Experimental Research on Flow Instability Mechanism of a Highly Loaded Axial Compressor

Abstract

Abstract The performance and stable operating range of compressors are critical for the efficient operation of various turbomachinery systems. To reveal the flow instability mechanism of a high-speed and high-loaded compressor, a systematic experimental study on a 1.5-stage high-loaded compressor was conducted in this paper. First, the aerodynamic design and aerodynamic performance evaluation of the compressor were carried out. At 100% corrected speed, the measured choked flowrate, peak efficiency, and stall margin were 4.59 kg/s, 87.1% and 17.5%, respectively. Second, the flow instability mechanism of the highly loaded compressor at different corrected speeds was clarified through the experiments.

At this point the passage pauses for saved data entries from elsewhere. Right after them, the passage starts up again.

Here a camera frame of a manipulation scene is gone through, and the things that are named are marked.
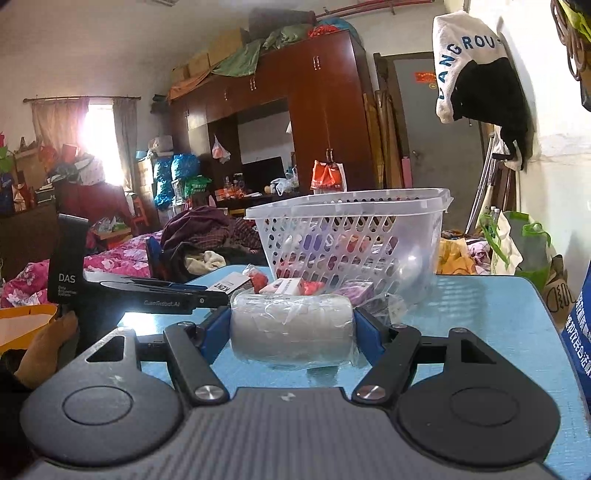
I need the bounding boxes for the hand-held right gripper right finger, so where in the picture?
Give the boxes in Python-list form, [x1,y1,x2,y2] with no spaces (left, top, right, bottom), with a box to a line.
[352,306,509,407]

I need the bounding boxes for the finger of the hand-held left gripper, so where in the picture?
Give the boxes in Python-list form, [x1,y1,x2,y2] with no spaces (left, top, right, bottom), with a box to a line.
[133,278,209,293]
[191,292,230,315]

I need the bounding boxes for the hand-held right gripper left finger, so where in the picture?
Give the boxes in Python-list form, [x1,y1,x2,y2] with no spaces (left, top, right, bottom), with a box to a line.
[69,306,232,408]

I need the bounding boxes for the grey roll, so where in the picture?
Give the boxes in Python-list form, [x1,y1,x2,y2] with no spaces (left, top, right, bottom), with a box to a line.
[229,291,359,371]
[397,244,428,302]

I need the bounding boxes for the red box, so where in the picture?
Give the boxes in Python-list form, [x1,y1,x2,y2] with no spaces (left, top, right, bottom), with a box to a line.
[346,233,400,260]

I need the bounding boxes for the purple and white box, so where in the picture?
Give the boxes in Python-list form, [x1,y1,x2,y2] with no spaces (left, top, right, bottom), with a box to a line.
[295,228,338,264]

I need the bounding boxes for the white plastic lattice basket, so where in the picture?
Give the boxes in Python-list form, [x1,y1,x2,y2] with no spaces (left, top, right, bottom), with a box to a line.
[244,188,454,305]

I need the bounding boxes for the person's left forearm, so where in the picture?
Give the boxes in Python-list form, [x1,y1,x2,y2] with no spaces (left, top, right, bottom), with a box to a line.
[0,351,35,480]

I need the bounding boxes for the person's left hand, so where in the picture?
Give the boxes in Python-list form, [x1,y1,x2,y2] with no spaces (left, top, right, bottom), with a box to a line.
[13,311,80,402]

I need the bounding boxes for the black and white small box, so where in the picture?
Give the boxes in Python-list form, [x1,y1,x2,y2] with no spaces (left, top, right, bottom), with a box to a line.
[205,271,250,295]

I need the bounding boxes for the beige cloth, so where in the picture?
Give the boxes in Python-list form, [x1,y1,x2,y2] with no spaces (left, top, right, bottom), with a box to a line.
[185,250,227,278]

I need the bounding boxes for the pink purple wrapped packet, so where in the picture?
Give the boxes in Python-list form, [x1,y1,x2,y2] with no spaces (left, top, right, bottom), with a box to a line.
[331,278,376,308]

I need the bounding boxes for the pink floral bedsheet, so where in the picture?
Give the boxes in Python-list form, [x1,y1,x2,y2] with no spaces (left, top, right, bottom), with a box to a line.
[0,231,163,310]

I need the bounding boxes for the dark purple plaid garment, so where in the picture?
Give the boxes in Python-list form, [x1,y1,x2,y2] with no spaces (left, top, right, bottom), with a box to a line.
[161,206,260,260]

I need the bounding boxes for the dark red cabinet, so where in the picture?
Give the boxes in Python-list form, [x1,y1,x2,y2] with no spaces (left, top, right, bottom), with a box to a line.
[0,180,136,278]

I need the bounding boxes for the pink and white box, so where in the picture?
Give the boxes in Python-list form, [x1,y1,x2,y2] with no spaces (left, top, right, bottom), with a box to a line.
[259,278,305,296]

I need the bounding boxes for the green printed bag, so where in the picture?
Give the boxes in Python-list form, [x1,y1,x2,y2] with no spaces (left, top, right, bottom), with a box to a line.
[184,175,213,198]

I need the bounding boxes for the blue mesh bag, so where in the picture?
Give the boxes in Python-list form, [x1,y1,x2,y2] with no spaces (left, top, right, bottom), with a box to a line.
[172,154,201,182]
[153,157,174,206]

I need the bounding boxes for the cluster of small bottles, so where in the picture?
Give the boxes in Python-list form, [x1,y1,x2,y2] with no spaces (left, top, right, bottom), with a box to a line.
[215,175,246,199]

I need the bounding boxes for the yellow blanket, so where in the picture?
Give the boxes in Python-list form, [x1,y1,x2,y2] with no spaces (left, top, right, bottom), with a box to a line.
[436,237,477,276]

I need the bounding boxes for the beige curtain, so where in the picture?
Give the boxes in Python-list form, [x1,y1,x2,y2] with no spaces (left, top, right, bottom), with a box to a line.
[30,99,89,154]
[113,97,140,186]

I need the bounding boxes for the white plastic bag on desk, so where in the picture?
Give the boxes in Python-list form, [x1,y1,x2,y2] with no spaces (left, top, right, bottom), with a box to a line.
[270,173,300,195]

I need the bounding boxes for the black television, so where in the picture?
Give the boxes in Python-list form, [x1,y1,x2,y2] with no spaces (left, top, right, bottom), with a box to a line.
[242,156,285,190]

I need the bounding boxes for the small white hanging bag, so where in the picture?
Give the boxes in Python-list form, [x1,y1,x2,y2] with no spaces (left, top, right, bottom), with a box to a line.
[212,135,231,165]

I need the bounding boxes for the curtain rod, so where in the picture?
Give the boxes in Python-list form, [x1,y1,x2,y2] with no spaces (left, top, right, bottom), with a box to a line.
[23,95,142,103]

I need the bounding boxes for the orange plastic bag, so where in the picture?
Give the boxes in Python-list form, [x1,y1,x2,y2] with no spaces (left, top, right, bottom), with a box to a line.
[311,160,345,191]

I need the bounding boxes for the green and white tote bag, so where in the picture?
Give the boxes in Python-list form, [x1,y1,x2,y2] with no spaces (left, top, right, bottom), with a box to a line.
[479,210,553,283]

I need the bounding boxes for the metal crutches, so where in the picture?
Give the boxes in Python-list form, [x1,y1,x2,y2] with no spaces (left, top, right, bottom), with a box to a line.
[465,134,507,234]

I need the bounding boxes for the brown paper bag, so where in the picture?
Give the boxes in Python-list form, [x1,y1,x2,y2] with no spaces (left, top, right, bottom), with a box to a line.
[542,255,579,320]

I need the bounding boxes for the leaning wooden boards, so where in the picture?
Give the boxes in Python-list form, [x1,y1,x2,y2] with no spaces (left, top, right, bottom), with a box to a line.
[364,91,403,190]

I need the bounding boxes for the orange cloth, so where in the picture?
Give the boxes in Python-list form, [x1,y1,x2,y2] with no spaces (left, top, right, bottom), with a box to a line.
[167,76,218,100]

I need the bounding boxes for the blue shopping bag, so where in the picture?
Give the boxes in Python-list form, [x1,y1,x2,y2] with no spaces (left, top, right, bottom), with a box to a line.
[560,263,591,408]

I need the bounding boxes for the grey metal door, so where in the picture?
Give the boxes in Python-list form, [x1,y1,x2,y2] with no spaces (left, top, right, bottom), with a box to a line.
[392,52,491,232]

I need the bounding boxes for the medium cardboard box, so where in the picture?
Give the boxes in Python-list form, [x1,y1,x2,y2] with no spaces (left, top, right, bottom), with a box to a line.
[187,51,211,77]

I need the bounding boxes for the dark red wooden wardrobe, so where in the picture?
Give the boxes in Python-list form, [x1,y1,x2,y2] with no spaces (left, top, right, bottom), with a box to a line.
[167,30,378,209]

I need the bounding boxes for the green cloth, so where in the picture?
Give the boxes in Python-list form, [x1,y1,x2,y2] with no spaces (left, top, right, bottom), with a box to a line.
[212,23,315,77]

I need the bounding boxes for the large cardboard box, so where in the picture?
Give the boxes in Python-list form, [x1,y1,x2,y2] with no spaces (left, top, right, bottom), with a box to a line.
[208,28,250,68]

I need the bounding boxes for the white and black hoodie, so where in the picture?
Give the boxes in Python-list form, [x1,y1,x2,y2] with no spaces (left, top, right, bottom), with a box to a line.
[433,11,533,172]

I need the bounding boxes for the red pipe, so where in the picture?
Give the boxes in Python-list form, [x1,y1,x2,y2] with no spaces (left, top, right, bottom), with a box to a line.
[315,0,446,22]

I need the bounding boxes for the blue chair frame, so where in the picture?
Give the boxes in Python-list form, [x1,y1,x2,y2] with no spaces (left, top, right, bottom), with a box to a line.
[146,237,165,280]

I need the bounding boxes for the coiled brown rope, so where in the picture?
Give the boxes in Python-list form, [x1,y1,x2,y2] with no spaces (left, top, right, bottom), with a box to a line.
[551,0,591,83]

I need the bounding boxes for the yellow green strap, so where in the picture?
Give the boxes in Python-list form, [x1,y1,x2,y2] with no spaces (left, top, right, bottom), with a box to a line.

At 50% corrected speed, the compressor rotor developed from a spike-wave stall precursor to a rotating stall; at 70% corrected speed, the compressor developed directly from a spike-wave precursor to surge; at 90% corrected speed, the compressor has undergone the process of modal wave precursor, spike-wave precursor, and surge. Further, at 70% and 90% corrected speed, a classic surge occurred with surge frequencies of 11.91 Hz and 9.59 Hz, respectively. Through the analysis of short-time power spectrum maximum amplitude, the warning time for the surge was 6.7 ms and 15.6 ms, respectively. Finally, as the compressor throttles to stall/surge conditions, the degree of fluctuation of the autocorrelation coefficient and cross-correlation coefficient increases.